Designing Employee Reinforcement
Timing may not be everything in employee motivation, but it's a big piece of the puzzle
By John Jack
April 5, 2011
The economic dilemma we’re facing today has tentacles that reach into every organization, both public and private. Even the United States Postal Service is in trouble. A recent Associated Press article reported “Post office red ink hits $8.5 billion,” despite cuts of 100,000 jobs, efforts to improve productivity, and ever-higher stamp prices.
Too many payrolls were out of line with revenues, as were benefits and entitlements. So both government agencies and companies overhauled themselves and released people.
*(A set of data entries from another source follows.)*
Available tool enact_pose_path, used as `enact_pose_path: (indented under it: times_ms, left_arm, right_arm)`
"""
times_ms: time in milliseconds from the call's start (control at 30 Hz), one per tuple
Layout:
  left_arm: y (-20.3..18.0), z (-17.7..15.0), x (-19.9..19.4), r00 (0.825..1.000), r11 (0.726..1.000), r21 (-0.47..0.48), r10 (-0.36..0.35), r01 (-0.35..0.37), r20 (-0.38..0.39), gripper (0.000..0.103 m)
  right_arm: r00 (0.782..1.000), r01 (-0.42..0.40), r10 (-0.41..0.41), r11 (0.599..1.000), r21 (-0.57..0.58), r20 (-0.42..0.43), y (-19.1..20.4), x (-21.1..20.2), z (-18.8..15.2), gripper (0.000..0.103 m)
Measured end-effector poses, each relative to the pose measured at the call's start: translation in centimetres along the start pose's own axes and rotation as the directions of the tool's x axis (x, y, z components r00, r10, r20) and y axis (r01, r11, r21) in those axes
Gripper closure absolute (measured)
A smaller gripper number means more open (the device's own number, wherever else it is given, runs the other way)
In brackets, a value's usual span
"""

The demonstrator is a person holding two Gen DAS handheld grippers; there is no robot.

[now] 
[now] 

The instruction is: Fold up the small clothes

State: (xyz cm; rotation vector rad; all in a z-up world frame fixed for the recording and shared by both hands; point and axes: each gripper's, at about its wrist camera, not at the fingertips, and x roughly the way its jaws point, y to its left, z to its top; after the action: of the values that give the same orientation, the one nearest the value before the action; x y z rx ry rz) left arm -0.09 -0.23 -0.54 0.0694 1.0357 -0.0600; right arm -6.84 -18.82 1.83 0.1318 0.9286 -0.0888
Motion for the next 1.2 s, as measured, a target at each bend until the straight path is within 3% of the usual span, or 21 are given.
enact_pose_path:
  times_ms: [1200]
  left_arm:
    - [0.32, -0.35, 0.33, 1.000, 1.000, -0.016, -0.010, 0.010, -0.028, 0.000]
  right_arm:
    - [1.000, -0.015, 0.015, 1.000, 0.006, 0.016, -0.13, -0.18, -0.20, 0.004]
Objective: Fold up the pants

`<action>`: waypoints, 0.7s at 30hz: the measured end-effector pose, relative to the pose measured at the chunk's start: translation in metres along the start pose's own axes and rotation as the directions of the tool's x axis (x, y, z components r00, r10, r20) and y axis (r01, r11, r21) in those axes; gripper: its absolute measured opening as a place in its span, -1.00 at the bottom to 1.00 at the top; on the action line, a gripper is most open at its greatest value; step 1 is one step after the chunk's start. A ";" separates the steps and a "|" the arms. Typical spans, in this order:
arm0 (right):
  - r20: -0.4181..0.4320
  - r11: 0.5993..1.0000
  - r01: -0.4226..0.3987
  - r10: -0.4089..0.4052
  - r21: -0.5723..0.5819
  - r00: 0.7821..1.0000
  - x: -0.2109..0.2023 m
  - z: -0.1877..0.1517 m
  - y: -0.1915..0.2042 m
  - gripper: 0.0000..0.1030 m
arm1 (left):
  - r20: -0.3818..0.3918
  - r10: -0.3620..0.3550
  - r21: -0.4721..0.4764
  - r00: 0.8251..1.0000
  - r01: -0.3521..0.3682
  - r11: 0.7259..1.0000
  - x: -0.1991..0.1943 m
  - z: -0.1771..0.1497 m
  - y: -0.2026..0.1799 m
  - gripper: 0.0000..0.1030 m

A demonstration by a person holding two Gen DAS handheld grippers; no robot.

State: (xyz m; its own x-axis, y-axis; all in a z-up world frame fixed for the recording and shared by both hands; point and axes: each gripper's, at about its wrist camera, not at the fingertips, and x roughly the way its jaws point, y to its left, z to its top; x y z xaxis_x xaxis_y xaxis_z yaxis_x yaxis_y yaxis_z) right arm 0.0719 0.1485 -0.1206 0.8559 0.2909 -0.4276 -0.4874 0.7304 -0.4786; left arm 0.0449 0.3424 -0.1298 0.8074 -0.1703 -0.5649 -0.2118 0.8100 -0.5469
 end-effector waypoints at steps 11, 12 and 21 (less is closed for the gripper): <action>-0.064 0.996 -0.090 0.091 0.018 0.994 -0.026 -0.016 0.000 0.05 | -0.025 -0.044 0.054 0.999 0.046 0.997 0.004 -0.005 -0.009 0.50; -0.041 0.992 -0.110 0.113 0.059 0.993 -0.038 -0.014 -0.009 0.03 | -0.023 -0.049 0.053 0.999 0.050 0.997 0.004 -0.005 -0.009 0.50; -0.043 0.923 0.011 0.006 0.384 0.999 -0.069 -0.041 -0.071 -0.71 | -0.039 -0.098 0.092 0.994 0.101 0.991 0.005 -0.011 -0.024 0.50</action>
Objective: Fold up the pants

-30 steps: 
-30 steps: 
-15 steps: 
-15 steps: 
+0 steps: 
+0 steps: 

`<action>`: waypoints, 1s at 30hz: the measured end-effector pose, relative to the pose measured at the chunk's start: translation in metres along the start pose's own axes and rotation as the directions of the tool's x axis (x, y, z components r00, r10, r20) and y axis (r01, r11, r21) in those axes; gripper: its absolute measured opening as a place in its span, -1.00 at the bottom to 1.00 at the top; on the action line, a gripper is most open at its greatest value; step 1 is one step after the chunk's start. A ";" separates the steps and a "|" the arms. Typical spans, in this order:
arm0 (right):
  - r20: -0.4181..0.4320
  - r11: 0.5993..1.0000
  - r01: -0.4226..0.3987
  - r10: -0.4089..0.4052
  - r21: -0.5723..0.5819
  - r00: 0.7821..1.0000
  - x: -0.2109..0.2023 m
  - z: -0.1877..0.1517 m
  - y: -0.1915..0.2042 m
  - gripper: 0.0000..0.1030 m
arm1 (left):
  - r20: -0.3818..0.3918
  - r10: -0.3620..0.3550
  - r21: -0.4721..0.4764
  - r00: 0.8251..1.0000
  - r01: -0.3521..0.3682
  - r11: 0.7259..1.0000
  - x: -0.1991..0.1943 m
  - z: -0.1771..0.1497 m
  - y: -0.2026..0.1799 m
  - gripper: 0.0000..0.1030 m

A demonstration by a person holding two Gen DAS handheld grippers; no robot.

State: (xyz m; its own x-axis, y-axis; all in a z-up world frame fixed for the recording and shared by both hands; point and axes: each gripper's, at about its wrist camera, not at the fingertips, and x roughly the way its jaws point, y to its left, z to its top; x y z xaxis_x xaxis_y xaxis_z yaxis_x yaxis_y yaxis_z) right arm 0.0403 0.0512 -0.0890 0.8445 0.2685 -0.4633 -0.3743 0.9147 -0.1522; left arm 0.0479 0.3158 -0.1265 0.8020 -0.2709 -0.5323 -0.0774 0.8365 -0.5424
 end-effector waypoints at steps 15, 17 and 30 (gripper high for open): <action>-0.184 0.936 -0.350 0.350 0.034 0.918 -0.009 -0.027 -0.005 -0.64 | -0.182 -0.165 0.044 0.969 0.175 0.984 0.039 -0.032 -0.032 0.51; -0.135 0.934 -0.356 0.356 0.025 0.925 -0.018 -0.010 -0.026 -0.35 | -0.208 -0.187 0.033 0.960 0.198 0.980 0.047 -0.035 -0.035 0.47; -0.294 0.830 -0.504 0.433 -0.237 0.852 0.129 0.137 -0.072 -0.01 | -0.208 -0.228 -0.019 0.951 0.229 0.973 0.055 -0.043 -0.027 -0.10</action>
The days of automatic raises and benefits are over, at least for the foreseeable future. And, predictably, this has prompted a sharp decline in employee satisfaction, according to Towers Watson Consulting, which also pointed out that many dissatisfied workers are just “staying on” until the job market improves—not a recipe for productivity or morale.
We need to adjust our thinking about how we compensate and motivate our workforces. In short, we need to inspire our people in ways that are both effective and affordable.
A good way to start is to think less about rewarding results and more about reinforcement of positive behaviors required to produce the results. This is a simple and effective methodology that, when deployed properly, can create a positive and enthusiastic work environment.
The science behind behavioral reinforcement was pioneered by B. F. Skinner, a Harvard professor who studied the ways in which the reinforcement (rewarding) of behaviors can shape future behaviors. He learned that when behaviors are reinforced, they tend to be repeated and grow stronger. Behaviors that aren’t reinforced in one way or another generally are not repeated.
Skinner described four reinforcement schedules. Two are based on time, and two are predicated on the number of times a behavior occurs.
This is the most commonly used reinforcement schedule because it’s the easiest to use. Think of paychecks, for example. They’re generated on a regular, or fixed, interval of time. This makes sense, as people need to know when they will get paid.
But there’s a negative side to fixed-interval reinforcement in that it tends to become expected and generates little excitement or enthusiasm. In fact, this is the least effective reinforcement schedule, in terms of changing or improving behaviors. Moreover, behaviors elicited on a fixed-interval basis tend to extinguish when the reinforcement is withdrawn.
Here, behaviors are reinforced on a variable, as opposed to fixed-interval, basis. The period of time required to earn the reinforcement varies and is not announced in advance. You might start with once a week, then once every two or three weeks, then back to once a week, and so on. An appropriate application of this would be the reinforcement of perfect attendance. The reinforcement might be the announcement of a casual clothes day or an extra half-day of vacation for those who don’t miss work for a specified (and unannounced) period of time.
Since the reinforcement arrives at unpredictable times, it creates a sense of surprise and suspense. This approach is considerably less costly than a fixed-interval schedule, and the behaviors are less likely to extinguish when the reinforcement is discontinued (without notice).
This is similar to the fixed-interval approach but is based on a fixed number of times a behavior occurs, rather than on when it happens. Piece rates are typical of fixed-ratio reinforcement. A worker is paid based on how many items he or she produces, or how many sales are made.
Once the ratio of behaviors to rewards is established, it seldom or never changes. It lacks the intrigue of variable reinforcement, but it can be effective as a form of incentive.
Here, a desired behavior is reinforced after a variable, or unfixed, number of responses has occurred. This is a powerful driver of behaviors, one that prompts salespeople to make call after call, as they never know when a call will result in a sale.
Perhaps the best example of variable ratio reinforcement is a slot machine. One never knows how many times the handle must be pulled before a reward is dispensed. And, in this case, the reward—a jackpot—is variable, as well, combining both fixed and variable-ratio schedules. This is by far the most effective means of behavior reinforcement and can even become addictive, as we’ve seen in those who become hooked on gambling.
Both variable ratio and variable interval schedules require time and repetition to become effective because individuals need to understand how their actions will affect the potential rewards.
In addition to choosing the appropriate schedule of reinforcement, it’s also important to select appropriate reinforcers—they must be suited to the demographics of the audience—and the type and degree of difficulty of the behaviors required to trigger them. A simple “thank you for doing a great job” is always appropriate. A reserved parking spot is a nice option in some situations, and a random chance of earning a trip to a resort might be appropriate in others. Desk items—symbols of achievement—are inexpensive.
If the targeted behavior is unusually difficult or time-consuming, such as making a large sale, the reinforcement needs to be substantial in nature, valuable, and highly desired. But remember that, unlike bonuses or incentives, which are announced well in advance, the most effective forms of reinforcement are spontaneous and unannounced. They don’t set precedents and can be discontinued or changed without notice.